Professor Ann Loraine
University of North Carolina
Friday, November 24, 2017 - 2:00pm
Ramsay Wright Building, Room 432
Invited Speaker Seminar
Most protein-coding genes in higher eukaryotes contain introns, segments of the primary, pre-mRNA transcript that are removed during splicing. During splicing, a macromolecular complex called the spliceosome assembles on the pre-mRNA and catalyzes intron removal. Spliceosome assembly and function depend on RNA-binding accessory proteins to recognize intron boundaries. Differential expression and activity of these accessory proteins allow different splice sites to be selected depending on cell type or developmental stage. This variability in splice site selection is called alternative splicing, occurring in nearly every animal and plant species examined thus far. Alternative splicing makes it possible for one gene to produce multiple mRNA species and thus encode different – but similar – proteins. In animals, many processes use alternative splicing as a regulatory mechanism; two of the best studied are sex determination in invertebrates and neuronal cell differentiation in mammals.
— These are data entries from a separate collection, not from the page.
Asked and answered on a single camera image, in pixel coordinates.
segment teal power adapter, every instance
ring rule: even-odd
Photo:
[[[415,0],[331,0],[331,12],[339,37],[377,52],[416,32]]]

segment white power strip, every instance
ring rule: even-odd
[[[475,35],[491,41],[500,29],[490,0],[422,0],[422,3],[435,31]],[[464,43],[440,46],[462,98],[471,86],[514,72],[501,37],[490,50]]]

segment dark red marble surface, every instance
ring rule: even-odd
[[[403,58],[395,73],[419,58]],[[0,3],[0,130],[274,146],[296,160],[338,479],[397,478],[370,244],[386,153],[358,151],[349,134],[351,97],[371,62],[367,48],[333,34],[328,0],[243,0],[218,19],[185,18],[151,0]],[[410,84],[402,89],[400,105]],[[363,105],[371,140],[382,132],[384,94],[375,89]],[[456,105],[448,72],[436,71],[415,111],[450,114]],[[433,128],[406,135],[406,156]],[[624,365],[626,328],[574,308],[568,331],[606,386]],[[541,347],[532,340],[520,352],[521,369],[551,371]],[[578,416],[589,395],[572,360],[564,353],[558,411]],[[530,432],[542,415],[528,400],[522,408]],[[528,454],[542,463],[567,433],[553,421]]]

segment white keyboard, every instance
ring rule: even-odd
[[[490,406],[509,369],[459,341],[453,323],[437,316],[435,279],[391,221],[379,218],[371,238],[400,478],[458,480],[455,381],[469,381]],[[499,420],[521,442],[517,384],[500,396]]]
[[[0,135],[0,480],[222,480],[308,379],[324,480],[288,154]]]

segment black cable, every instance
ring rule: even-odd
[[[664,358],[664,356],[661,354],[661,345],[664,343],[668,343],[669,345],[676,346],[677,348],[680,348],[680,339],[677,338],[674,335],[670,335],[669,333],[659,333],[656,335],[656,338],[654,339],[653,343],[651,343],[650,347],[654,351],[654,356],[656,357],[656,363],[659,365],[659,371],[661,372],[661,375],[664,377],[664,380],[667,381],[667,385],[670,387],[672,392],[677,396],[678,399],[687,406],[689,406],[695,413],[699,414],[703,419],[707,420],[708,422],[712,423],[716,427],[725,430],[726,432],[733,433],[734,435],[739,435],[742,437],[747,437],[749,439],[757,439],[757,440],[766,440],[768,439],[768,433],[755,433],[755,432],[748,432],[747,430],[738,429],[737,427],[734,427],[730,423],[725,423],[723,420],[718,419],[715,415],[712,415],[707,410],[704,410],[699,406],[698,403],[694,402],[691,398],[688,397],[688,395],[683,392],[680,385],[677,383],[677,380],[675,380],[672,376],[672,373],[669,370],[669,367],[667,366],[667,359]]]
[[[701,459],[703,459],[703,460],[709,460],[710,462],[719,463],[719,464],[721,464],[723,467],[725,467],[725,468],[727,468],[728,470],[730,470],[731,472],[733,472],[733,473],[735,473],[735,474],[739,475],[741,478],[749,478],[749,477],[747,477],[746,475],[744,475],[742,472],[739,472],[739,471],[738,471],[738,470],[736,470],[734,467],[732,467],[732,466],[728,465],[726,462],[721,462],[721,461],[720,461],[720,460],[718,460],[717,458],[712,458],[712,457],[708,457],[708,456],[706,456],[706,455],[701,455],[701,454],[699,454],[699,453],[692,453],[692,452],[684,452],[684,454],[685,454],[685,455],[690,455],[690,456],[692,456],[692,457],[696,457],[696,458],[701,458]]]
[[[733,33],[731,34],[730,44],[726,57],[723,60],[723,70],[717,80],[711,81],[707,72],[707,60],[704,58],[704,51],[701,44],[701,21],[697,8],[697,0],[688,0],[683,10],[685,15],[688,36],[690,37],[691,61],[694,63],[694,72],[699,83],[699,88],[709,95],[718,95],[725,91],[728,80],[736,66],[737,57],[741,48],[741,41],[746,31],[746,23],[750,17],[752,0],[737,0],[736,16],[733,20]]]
But the ability to splice also introduces risks – many genetic disorders are due to splicing errors. In plants, we know far less about how splicing occurs and how it is regulated. And yet, studying splicing in plants could yield novel insights into this nearly universal process. Plants live their entire lives in one location and must acclimate to daily and seasonal fluctuations in temperature, water availability, and sunlight. Studying how the splicing machinery in plants adjusts to environmental challenges can illuminate general features of splicing regulation and catalysis in all organisms, including humans. In this talk, I will discuss how my group uses experimental and computational strategies to investigate splicing regulation in plants. In addition to discussing our findings thus far, I will demonstrate software tools we developed to help researchers understand and predict the effects of alternative splicing on gene function.